→ **What to work on**
Copy the full listing, changing nothing.
--- Supplied data Enclosed Below ---
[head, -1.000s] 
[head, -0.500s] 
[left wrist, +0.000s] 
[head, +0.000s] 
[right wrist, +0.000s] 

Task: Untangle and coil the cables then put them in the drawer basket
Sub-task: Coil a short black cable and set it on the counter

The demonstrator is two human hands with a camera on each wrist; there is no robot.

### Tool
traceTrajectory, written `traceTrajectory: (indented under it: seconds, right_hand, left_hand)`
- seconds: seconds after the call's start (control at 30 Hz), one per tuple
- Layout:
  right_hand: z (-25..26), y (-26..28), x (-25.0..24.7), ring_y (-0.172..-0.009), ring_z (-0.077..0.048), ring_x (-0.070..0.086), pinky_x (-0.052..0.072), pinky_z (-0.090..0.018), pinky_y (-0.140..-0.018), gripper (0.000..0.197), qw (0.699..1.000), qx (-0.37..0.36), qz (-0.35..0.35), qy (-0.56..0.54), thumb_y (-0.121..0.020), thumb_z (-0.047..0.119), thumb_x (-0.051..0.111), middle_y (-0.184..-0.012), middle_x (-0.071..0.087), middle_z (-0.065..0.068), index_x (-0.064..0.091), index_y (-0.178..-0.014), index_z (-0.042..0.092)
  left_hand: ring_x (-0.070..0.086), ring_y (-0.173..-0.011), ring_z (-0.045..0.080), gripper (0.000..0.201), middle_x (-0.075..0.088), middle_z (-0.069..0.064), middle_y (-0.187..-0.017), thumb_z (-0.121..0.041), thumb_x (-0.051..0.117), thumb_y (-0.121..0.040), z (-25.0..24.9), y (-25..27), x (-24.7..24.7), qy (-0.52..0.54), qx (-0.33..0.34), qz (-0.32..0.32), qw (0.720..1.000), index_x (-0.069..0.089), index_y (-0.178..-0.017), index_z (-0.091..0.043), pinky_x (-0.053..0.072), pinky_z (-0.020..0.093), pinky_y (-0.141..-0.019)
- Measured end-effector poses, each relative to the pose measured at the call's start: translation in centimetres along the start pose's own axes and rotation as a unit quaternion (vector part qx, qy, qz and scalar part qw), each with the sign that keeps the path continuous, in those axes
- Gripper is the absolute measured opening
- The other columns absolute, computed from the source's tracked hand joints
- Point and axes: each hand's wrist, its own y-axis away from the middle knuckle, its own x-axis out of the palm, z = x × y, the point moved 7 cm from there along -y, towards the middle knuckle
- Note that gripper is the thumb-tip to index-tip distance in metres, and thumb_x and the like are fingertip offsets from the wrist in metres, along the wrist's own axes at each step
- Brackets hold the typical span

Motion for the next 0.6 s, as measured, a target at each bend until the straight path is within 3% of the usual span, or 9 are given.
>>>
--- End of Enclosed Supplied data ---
→ **Completed task**
[head, -1.000s] 
[head, -0.500s] 
[left wrist, +0.000s] 
[head, +0.000s] 
[right wrist, +0.000s] 

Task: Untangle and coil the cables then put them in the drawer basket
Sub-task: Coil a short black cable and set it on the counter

The demonstrator is two human hands with a camera on each wrist; there is no robot.

### Tool
traceTrajectory, written `traceTrajectory: (indented under it: seconds, right_hand, left_hand)`
- seconds: seconds after the call's start (control at 30 Hz), one per tuple
- Layout:
  right_hand: z (-25..26), y (-26..28), x (-25.0..24.7), ring_y (-0.172..-0.009), ring_z (-0.077..0.048), ring_x (-0.070..0.086), pinky_x (-0.052..0.072), pinky_z (-0.090..0.018), pinky_y (-0.140..-0.018), gripper (0.000..0.197), qw (0.699..1.000), qx (-0.37..0.36), qz (-0.35..0.35), qy (-0.56..0.54), thumb_y (-0.121..0.020), thumb_z (-0.047..0.119), thumb_x (-0.051..0.111), middle_y (-0.184..-0.012), middle_x (-0.071..0.087), middle_z (-0.065..0.068), index_x (-0.064..0.091), index_y (-0.178..-0.014), index_z (-0.042..0.092)
  left_hand: ring_x (-0.070..0.086), ring_y (-0.173..-0.011), ring_z (-0.045..0.080), gripper (0.000..0.201), middle_x (-0.075..0.088), middle_z (-0.069..0.064), middle_y (-0.187..-0.017), thumb_z (-0.121..0.041), thumb_x (-0.051..0.117), thumb_y (-0.121..0.040), z (-25.0..24.9), y (-25..27), x (-24.7..24.7), qy (-0.52..0.54), qx (-0.33..0.34), qz (-0.32..0.32), qw (0.720..1.000), index_x (-0.069..0.089), index_y (-0.178..-0.017), index_z (-0.091..0.043), pinky_x (-0.053..0.072), pinky_z (-0.020..0.093), pinky_y (-0.141..-0.019)
- Measured end-effector poses, each relative to the pose measured at the call's start: translation in centimetres along the start pose's own axes and rotation as a unit quaternion (vector part qx, qy, qz and scalar part qw), each with the sign that keeps the path continuous, in those axes
- Gripper is the absolute measured opening
- The other columns absolute, computed from the source's tracked hand joints
- Point and axes: each hand's wrist, its own y-axis away from the middle knuckle, its own x-axis out of the palm, z = x × y, the point moved 7 cm from there along -y, towards the middle knuckle
- Note that gripper is the thumb-tip to index-tip distance in metres, and thumb_x and the like are fingertip offsets from the wrist in metres, along the wrist's own axes at each step
- Brackets hold the typical span

Motion for the next 0.6 s, as measured, a target at each bend until the straight path is within 3% of the usual span, or 9 are given.
>>>

Nothing more is needed for this answer.